▶ _WHAT TO PRODUCE_: Output the entries below exactly, from the first line to the line holding "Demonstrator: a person", both included.

▶ _SUPPLIED ENTRIES_:
====

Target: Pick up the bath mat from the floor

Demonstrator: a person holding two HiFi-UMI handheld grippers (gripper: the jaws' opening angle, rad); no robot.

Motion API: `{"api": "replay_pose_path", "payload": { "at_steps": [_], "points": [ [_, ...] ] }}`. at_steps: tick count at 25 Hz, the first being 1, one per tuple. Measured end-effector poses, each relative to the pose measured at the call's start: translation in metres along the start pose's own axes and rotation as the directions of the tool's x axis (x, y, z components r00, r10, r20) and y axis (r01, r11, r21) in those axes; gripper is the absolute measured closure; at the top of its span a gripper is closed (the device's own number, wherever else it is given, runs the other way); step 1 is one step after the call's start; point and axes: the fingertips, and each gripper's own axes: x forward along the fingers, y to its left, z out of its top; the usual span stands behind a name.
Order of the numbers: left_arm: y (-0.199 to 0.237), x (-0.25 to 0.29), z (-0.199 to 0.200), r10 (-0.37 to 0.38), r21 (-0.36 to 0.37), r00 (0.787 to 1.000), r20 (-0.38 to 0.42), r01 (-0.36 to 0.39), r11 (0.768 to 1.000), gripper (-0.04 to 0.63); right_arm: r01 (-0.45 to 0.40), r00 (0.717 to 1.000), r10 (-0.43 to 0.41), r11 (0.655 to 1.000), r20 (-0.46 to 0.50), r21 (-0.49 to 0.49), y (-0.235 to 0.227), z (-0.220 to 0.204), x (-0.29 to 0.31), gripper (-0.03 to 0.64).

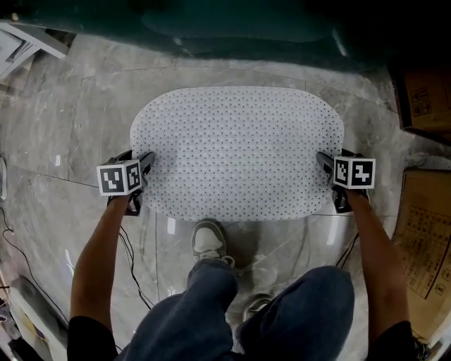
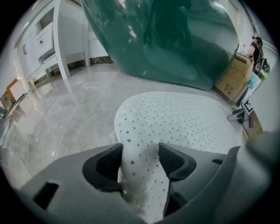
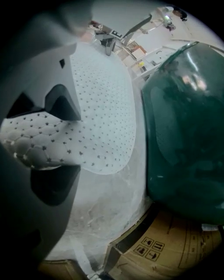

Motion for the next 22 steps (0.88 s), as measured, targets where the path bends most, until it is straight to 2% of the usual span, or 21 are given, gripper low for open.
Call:
{"api": "replay_pose_path", "payload": {
  "at_steps": [2, 4, 8, 12, 15, 19, 22],
  "points": [
    [-0.005, 0.000, 0.000, -0.030, -0.008, 0.999, -0.010, 0.030, 1.000, 0.351, -0.019, 1.000, 0.019, 1.000, -0.003, -0.011, 0.008, 0.000, 0.000, 0.339],
    [-0.012, -0.001, 0.001, -0.055, -0.014, 0.998, -0.016, 0.055, 0.998, 0.423, -0.037, 0.999, 0.037, 0.999, 0.002, -0.021, 0.016, 0.000, 0.000, 0.404],
    [-0.019, -0.001, 0.002, -0.057, -0.024, 0.998, -0.007, 0.057, 0.998, 0.472, -0.059, 0.998, 0.059, 0.998, 0.017, 0.008, 0.022, 0.002, -0.003, 0.453],
    [-0.026, -0.003, 0.002, -0.081, -0.024, 0.996, -0.024, 0.081, 0.996, 0.529, -0.101, 0.995, 0.101, 0.995, 0.011, 0.015, 0.036, 0.001, -0.002, 0.564],
    [-0.029, -0.003, 0.005, -0.093, -0.030, 0.995, -0.038, 0.092, 0.995, 0.545, -0.106, 0.994, 0.106, 0.994, 0.012, 0.035, 0.037, 0.002, -0.002, 0.578],
    [-0.029, -0.006, 0.005, -0.127, -0.114, 0.991, -0.027, 0.124, 0.986, 0.552, -0.129, 0.991, 0.128, 0.990, 0.027, 0.064, 0.038, 0.003, -0.007, 0.583],
    [-0.032, -0.012, 0.009, -0.136, -0.106, 0.991, -0.008, 0.134, 0.985, 0.563, -0.126, 0.991, 0.124, 0.991, 0.045, 0.042, 0.040, 0.005, -0.011, 0.586]
  ]
}}
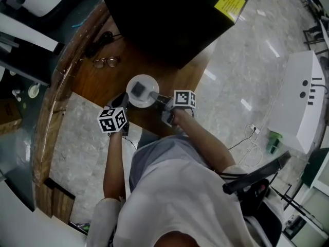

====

▶ _OUTPUT FOR THIS TASK_:
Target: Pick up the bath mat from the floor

Demonstrator: a person holding two HiFi-UMI handheld grippers (gripper: the jaws' opening angle, rad); no robot.

Nothing remains to be done for this exercise.